The reshaping of Tiger Brands’ business is set to continue, with another of the South African group’s units being prepared for the block.
Tiger has hired advisers at South Africa-based financial services group Absa to handle the sale of the company’s deciduous fruit business.
“Engagements with a list of potential buyers, as part of an initial expression of interest process, have commenced,” Tiger said. “The company will issue further communication as and when appropriate.”
Revenues from the unit declined by 2% to ZAR1.28bn (US$76.2m) in Tiger’s last financial year, which ran to the end of September 2019, due to lower volumes. A drought in the previous year hit opening stocks and Tiger saw a postponement of certain export shipments into the first quarter of its current fiscal year.

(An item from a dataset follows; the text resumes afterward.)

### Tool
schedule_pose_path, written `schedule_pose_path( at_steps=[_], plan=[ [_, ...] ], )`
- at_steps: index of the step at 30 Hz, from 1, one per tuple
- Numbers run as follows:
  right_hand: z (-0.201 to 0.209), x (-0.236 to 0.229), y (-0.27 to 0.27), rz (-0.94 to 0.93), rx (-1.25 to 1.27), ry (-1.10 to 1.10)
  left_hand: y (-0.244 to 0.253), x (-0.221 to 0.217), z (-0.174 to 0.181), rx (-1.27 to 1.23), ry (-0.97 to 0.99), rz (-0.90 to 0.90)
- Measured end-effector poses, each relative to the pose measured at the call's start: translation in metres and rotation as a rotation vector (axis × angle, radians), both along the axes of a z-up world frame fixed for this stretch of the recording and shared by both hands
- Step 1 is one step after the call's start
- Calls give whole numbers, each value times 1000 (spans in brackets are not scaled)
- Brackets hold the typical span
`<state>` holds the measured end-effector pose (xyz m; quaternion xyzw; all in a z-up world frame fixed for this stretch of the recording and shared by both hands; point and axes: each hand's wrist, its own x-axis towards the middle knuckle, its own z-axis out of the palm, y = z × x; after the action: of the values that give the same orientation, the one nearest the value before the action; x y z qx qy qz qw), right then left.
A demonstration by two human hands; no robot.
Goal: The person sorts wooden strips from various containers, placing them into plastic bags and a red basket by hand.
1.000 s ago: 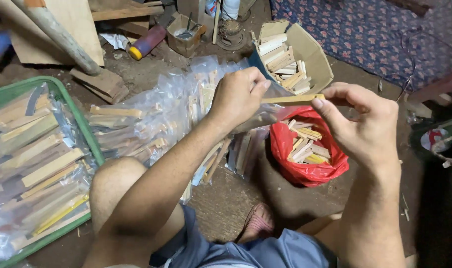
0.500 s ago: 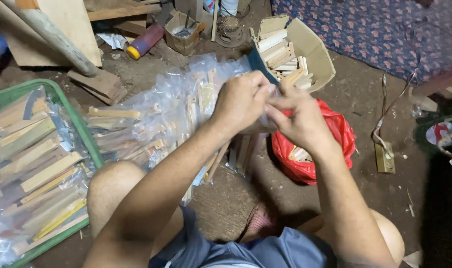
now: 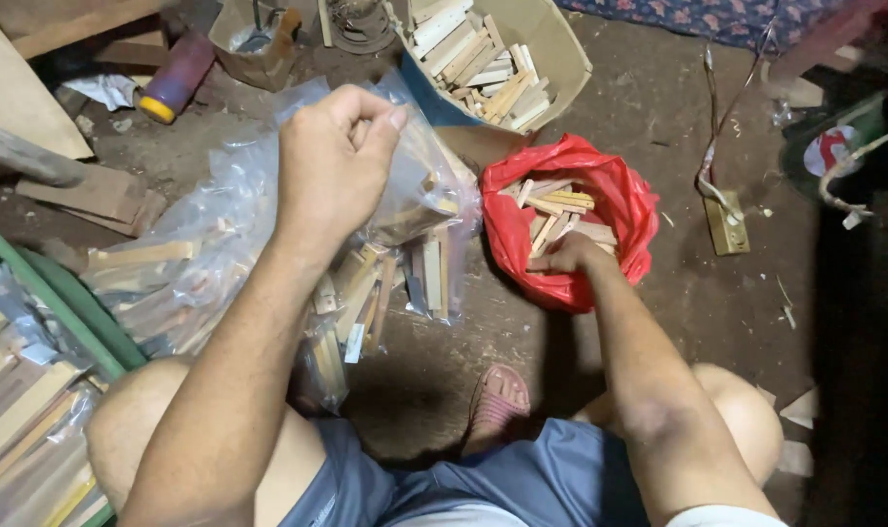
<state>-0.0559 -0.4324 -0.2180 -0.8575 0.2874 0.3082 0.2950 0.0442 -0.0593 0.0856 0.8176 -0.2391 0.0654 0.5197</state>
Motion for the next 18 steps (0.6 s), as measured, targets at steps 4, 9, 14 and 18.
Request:
schedule_pose_path(
  at_steps=[4, 9, 14, 18],
  plan=[
    [-19, 6, 11, 213, -198, -5, -4, 3, -6, -38, -58, -17],
    [-7, 6, 20, 70, -104, -85, -5, -1, -1, 0, 6, -9],
    [-47, 2, 11, 139, -187, -40, 4, 2, -12, -57, 66, 26],
    [-40, -3, 17, 60, -136, -94, 12, 0, -14, -61, 79, 6]
  ],
)
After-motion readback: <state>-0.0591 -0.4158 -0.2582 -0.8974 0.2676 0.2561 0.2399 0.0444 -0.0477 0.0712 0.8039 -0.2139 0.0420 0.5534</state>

The business recorded an operating loss of ZAR8m, down from an operating loss of ZAR128m during the previous 12 months, due to favourable foreign-exchange positions, as well as the benefits of restructuring measures Tiger carried out at the beginning of the year.
Nevertheless, Tiger, which is looking to shake up its portfolio, indicated in May it was lining up the business for sale.
Last week, the company announced deals had been struck to sell its processed meats business to two different companies for a combined price of ZAR428m.
Tiger has forecast the company’s underlying earnings could fall by as much as a third in its current financial year.